-- Opening Marker --

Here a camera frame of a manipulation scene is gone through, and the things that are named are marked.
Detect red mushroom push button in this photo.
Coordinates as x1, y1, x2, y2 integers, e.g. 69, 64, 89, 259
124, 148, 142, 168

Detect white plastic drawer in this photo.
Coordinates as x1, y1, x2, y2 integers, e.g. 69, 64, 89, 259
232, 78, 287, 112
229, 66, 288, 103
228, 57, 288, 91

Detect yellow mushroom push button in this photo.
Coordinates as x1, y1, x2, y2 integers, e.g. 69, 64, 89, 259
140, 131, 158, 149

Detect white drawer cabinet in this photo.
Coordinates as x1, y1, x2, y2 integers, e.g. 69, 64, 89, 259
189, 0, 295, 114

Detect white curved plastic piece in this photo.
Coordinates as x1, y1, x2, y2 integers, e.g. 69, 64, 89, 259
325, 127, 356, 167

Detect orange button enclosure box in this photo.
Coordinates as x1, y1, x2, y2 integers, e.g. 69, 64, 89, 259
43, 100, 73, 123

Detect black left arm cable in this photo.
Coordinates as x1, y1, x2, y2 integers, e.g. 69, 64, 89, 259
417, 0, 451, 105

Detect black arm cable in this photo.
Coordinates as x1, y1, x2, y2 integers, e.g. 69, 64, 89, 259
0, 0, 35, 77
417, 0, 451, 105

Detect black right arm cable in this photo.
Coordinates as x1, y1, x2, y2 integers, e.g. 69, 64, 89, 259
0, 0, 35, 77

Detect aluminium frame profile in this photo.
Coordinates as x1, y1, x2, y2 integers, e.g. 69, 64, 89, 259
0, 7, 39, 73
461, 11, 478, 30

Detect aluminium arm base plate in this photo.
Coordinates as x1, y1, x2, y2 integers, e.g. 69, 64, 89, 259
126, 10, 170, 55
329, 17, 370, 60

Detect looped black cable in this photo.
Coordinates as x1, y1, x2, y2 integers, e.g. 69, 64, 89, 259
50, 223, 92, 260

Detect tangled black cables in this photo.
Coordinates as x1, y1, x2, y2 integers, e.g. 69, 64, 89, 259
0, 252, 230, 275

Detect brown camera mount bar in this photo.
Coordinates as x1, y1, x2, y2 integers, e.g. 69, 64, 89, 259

-- Closing Marker --

**Directions for this task:** Your answer should be all lines from the data that contain "frame".

**Expected answer:**
Here a camera frame of a manipulation scene is gone through, and the things that are named are marked.
Detect aluminium frame profile in this photo.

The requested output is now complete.